- **Problem requirements**: In the output, include exactly the lines from the beginning of the records up to and including the one that contains "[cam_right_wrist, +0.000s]", and leave out the pictures.

- **Stored data**:
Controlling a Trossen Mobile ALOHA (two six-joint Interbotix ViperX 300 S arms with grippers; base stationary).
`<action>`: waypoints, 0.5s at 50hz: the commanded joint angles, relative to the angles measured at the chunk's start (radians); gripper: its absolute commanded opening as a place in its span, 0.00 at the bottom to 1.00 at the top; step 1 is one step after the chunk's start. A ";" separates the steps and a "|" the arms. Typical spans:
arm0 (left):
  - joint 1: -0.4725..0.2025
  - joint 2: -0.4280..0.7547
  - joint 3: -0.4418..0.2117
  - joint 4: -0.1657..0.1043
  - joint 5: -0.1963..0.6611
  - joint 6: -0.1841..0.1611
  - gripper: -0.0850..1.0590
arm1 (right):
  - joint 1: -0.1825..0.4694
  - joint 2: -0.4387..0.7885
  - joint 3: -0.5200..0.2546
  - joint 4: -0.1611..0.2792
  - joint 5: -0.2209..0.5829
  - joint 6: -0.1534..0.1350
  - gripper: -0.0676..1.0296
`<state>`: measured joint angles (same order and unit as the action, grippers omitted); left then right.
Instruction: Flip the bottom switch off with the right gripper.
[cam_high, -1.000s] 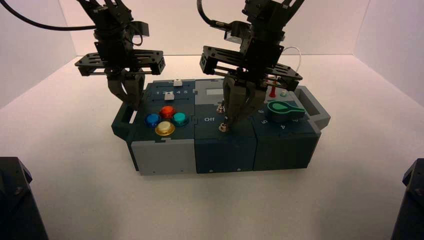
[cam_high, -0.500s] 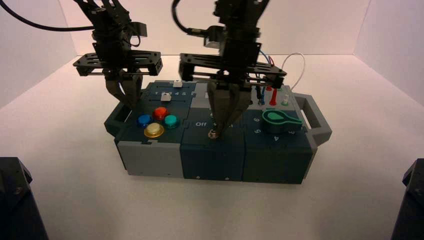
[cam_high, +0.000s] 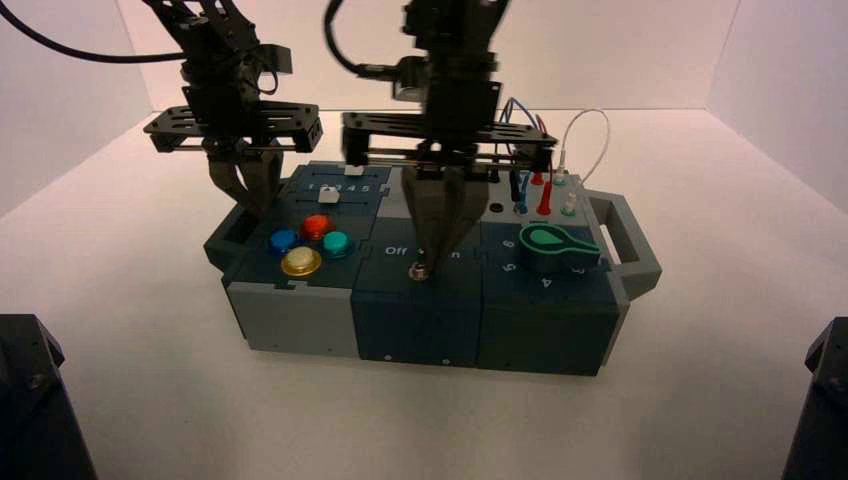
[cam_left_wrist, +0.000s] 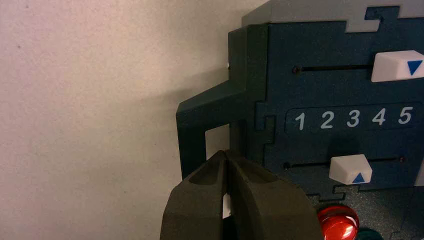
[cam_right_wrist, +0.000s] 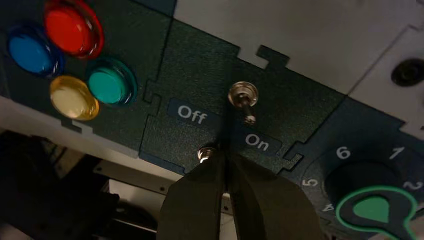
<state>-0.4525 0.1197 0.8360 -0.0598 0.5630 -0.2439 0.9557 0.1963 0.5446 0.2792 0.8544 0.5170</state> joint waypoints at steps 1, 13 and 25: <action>-0.026 0.028 0.032 -0.009 -0.017 -0.005 0.05 | 0.121 0.023 -0.100 0.015 0.005 0.031 0.04; -0.026 0.020 0.038 -0.008 -0.031 -0.003 0.05 | 0.169 0.086 -0.187 -0.040 0.080 0.080 0.04; -0.026 0.015 0.044 -0.009 -0.037 -0.003 0.05 | 0.192 0.094 -0.262 -0.078 0.144 0.120 0.04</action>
<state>-0.4495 0.1120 0.8498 -0.0537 0.5400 -0.2378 1.0293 0.3007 0.3774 0.1764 1.0308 0.6105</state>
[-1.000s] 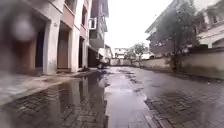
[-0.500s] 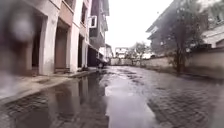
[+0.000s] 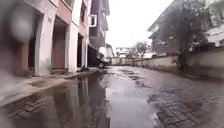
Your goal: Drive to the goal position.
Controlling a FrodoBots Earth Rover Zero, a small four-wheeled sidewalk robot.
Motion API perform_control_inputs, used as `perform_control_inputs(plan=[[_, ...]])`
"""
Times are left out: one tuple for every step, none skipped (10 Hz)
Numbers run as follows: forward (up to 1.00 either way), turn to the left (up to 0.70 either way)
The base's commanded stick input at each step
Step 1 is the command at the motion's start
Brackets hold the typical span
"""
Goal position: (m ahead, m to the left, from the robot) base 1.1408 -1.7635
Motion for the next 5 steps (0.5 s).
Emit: perform_control_inputs(plan=[[0.7, 0.0], [0.7, 0.0], [0.7, 0.0], [0.7, 0.0], [0.7, 0.0]])
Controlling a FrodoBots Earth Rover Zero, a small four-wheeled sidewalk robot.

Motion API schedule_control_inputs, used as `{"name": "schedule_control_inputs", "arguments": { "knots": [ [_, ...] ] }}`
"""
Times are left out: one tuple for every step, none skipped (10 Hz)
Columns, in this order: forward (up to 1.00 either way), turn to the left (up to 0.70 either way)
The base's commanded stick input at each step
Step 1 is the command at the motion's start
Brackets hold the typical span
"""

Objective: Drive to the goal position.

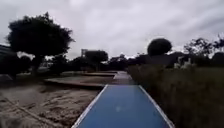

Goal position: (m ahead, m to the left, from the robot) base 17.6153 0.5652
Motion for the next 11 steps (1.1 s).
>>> {"name": "schedule_control_inputs", "arguments": {
  "knots": [
    [0.50,-0.27],
    [0.50,-0.49],
    [0.50,0.00],
    [0.50,0.00],
    [0.50,0.00],
    [0.50,0.00],
    [0.50,0.00],
    [0.50,0.00],
    [0.50,0.00],
    [0.50,0.00],
    [0.50,0.00]
  ]
}}
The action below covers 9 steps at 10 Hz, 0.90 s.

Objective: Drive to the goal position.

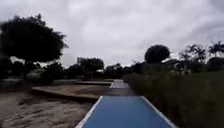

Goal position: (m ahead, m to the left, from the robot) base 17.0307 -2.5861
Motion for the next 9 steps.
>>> {"name": "schedule_control_inputs", "arguments": {
  "knots": [
    [0.50,0.00],
    [0.50,0.00],
    [0.50,0.00],
    [0.50,0.00],
    [0.50,0.00],
    [0.50,-0.29],
    [0.50,-0.50],
    [0.50,-0.50],
    [0.50,-0.09]
  ]
}}
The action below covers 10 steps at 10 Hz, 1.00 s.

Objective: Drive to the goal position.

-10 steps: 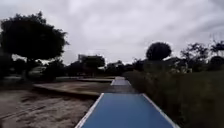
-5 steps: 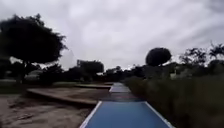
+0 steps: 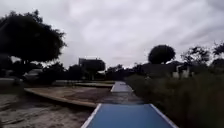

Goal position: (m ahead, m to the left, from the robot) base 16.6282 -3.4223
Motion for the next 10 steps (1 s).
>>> {"name": "schedule_control_inputs", "arguments": {
  "knots": [
    [0.50,0.00],
    [0.50,0.00],
    [0.50,0.00],
    [0.50,0.00],
    [0.50,0.00],
    [0.50,0.00],
    [0.50,0.00],
    [0.50,0.00],
    [0.50,0.00],
    [0.50,0.00]
  ]
}}
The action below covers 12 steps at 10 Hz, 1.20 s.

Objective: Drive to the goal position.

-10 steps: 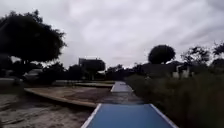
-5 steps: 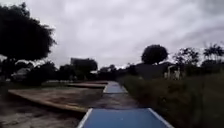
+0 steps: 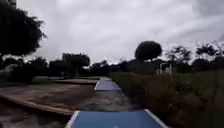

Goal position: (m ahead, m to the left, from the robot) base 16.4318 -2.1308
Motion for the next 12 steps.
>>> {"name": "schedule_control_inputs", "arguments": {
  "knots": [
    [0.50,0.00],
    [0.50,0.00],
    [0.50,0.00],
    [0.50,0.00],
    [0.50,0.00],
    [0.50,0.00],
    [0.50,0.00],
    [0.50,0.00],
    [0.50,0.00],
    [0.50,0.00],
    [0.50,0.00],
    [0.50,0.00]
  ]
}}
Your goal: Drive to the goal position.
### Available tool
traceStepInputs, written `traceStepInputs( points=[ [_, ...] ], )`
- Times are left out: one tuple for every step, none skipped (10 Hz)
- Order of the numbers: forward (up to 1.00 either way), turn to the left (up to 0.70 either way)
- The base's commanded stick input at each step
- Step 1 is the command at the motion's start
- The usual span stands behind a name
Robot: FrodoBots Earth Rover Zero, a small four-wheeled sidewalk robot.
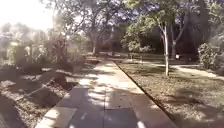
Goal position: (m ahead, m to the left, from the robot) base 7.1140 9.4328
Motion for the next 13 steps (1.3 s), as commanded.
traceStepInputs(
  points=[
    [0.5, 0.0],
    [0.5, 0.0],
    [0.5, 0.0],
    [0.5, 0.0],
    [0.5, 0.0],
    [0.5, 0.0],
    [0.5, 0.0],
    [0.5, 0.0],
    [0.5, 0.0],
    [0.5, 0.0],
    [0.5, 0.0],
    [0.5, 0.0],
    [0.5, 0.0]
  ],
)
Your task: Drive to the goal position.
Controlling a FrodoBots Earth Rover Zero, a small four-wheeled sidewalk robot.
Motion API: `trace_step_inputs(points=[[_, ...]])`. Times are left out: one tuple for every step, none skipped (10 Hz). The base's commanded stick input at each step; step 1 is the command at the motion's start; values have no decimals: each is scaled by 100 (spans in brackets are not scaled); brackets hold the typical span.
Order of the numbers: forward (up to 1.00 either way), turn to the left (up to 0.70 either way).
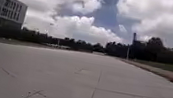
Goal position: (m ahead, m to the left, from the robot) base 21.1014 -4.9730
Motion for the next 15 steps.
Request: trace_step_inputs(points=[[100,0],[100,0],[100,0],[100,0],[100,0],[100,0],[100,0],[100,0],[100,0],[100,0],[100,0],[100,0],[100,0],[100,0],[100,0]])
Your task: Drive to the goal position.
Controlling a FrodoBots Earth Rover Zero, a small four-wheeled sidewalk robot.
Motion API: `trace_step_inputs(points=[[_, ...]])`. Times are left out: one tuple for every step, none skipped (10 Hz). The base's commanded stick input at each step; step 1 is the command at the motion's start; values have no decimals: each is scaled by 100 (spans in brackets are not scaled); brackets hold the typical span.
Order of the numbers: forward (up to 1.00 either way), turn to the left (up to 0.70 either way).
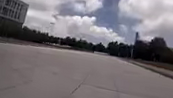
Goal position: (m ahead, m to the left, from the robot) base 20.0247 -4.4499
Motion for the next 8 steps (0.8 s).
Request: trace_step_inputs(points=[[100,0],[100,0],[100,0],[100,0],[100,0],[100,0],[100,0],[100,0]])
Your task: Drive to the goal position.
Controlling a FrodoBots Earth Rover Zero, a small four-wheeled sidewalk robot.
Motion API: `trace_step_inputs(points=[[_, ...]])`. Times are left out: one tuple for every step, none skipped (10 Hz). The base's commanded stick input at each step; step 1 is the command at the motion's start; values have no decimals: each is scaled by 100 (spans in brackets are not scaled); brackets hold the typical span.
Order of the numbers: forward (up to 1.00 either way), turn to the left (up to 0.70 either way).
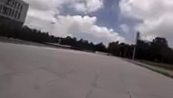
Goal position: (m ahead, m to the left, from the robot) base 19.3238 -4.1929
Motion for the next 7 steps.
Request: trace_step_inputs(points=[[100,0],[100,0],[100,0],[100,0],[100,0],[100,0],[100,0]])
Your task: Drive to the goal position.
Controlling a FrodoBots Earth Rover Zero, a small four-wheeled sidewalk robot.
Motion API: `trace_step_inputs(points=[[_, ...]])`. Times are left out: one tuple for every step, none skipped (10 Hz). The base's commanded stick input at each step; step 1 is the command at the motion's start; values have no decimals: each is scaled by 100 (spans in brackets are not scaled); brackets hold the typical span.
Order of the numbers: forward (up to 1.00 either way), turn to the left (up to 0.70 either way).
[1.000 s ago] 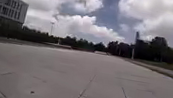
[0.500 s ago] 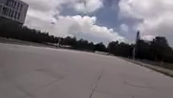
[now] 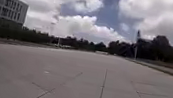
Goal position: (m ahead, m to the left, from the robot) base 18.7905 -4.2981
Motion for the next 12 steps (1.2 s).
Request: trace_step_inputs(points=[[100,0],[100,0],[100,0],[100,0],[100,0],[100,0],[100,0],[67,0],[11,0],[2,0],[0,0],[0,0]])
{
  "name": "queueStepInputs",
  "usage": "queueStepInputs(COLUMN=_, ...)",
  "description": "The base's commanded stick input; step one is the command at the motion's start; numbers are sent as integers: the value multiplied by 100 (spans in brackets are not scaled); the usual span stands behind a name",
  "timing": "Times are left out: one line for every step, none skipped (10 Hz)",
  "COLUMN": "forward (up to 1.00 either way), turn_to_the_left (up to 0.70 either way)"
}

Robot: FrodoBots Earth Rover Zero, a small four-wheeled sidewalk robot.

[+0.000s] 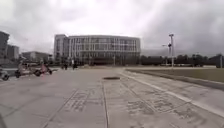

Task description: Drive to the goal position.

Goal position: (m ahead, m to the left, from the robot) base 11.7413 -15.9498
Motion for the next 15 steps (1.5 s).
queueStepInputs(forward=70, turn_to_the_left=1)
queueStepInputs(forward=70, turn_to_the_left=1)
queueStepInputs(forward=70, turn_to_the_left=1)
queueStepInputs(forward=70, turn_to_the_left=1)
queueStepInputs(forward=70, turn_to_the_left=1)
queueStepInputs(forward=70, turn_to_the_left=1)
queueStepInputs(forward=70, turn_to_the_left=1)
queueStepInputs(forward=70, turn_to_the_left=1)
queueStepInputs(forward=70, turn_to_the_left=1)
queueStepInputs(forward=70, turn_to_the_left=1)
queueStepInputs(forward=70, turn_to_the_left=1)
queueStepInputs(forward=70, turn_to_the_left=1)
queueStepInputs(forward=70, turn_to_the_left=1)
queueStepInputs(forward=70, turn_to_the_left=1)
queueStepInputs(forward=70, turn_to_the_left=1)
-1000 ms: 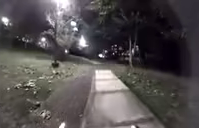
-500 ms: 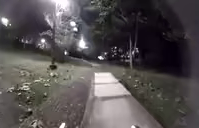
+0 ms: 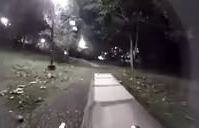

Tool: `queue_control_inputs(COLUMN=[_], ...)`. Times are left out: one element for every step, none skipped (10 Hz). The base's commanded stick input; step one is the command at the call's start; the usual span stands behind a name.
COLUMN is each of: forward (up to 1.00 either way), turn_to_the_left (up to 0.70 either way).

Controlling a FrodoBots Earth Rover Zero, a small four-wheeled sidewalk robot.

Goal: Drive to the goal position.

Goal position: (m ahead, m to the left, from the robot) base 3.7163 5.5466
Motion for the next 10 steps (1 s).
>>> queue_control_inputs(forward=[0.45,0.45,0.45,0.45,0.45,0.45,0.45,0.45,0.45,0.45], turn_to_the_left=[0.27,0.27,0.27,0.20,0.04,0.00,0.00,0.00,0.00,0.00])
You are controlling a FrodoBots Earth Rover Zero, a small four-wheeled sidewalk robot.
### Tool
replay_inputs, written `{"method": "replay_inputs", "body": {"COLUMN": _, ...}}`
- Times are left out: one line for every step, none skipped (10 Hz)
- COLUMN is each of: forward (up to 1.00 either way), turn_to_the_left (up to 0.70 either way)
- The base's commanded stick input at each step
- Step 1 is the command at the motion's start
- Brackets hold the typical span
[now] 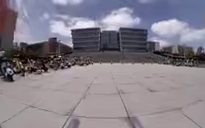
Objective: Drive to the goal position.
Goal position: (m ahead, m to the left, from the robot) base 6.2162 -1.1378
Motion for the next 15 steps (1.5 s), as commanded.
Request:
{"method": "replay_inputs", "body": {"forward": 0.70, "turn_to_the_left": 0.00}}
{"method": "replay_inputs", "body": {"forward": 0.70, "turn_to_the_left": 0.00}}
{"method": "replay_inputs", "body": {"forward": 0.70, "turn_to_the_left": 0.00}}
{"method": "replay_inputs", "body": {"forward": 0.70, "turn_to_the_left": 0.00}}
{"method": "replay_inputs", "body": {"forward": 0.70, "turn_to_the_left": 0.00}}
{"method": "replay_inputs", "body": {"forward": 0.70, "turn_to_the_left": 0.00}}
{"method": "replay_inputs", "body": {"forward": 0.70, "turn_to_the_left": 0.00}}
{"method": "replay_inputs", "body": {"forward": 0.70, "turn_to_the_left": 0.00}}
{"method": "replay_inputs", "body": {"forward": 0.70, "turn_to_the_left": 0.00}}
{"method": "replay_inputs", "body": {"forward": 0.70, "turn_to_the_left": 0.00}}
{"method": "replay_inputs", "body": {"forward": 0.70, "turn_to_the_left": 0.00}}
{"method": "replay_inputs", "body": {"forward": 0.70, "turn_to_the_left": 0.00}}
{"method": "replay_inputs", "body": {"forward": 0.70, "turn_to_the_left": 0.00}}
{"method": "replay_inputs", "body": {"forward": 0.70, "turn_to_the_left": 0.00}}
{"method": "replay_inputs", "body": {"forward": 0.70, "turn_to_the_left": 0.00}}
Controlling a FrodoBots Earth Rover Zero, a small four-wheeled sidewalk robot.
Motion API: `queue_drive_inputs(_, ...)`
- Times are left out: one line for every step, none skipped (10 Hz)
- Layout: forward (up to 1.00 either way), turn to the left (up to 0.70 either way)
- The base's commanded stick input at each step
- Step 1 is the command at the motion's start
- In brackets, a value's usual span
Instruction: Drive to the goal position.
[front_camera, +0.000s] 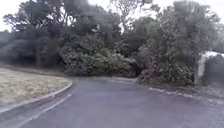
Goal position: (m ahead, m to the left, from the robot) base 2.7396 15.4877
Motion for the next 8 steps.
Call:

- **Response area**:
Controlling a Trossen Mobile ALOHA (two six-joint Interbotix ViperX 300 S arms with grippers; base stationary).
`<action>`: waypoints, 0.5s at 50hz: the commanded joint angles, relative to the angles measured at the chunk's start (radians); gripper: its absolute commanded opening as a place in its span, 0.00 at the bottom to 1.00 at the top; step 1 is one step after the chunk's start. A ";" separates the steps and a "|" the arms. Typical spans:
arm0 (left):
  - joint 1: -0.4725..0.2025
  - joint 2: -0.4280..0.7547
  - joint 3: -0.4418..0.2117
  - joint 4: -0.1657..0.1043
  - joint 5: -0.1963..0.6611
  - joint 6: -0.1841..0.1611
  - gripper: -0.0850..1.0590
arm1 (right):
  - joint 1: -0.1825..0.4694
  - joint 2: -0.4387..0.7885
  - joint 3: -0.5200..0.2546
  - joint 4: -0.1611..0.2792
  - joint 5: -0.2209..0.5829
  - joint 6: -0.1534..0.1350
  - gripper: -0.0676..1.0296
`<state>`: measured joint angles (same order and unit as the action, grippers omitted); left then right.
Instruction: Flip the bottom switch off with the right gripper.
[cam_high, -1.000s] 
[cam_high, -0.500s] 
[cam_high, +0.000s] 
[cam_left_wrist, +0.000s] 
[cam_right_wrist, +0.000s] 

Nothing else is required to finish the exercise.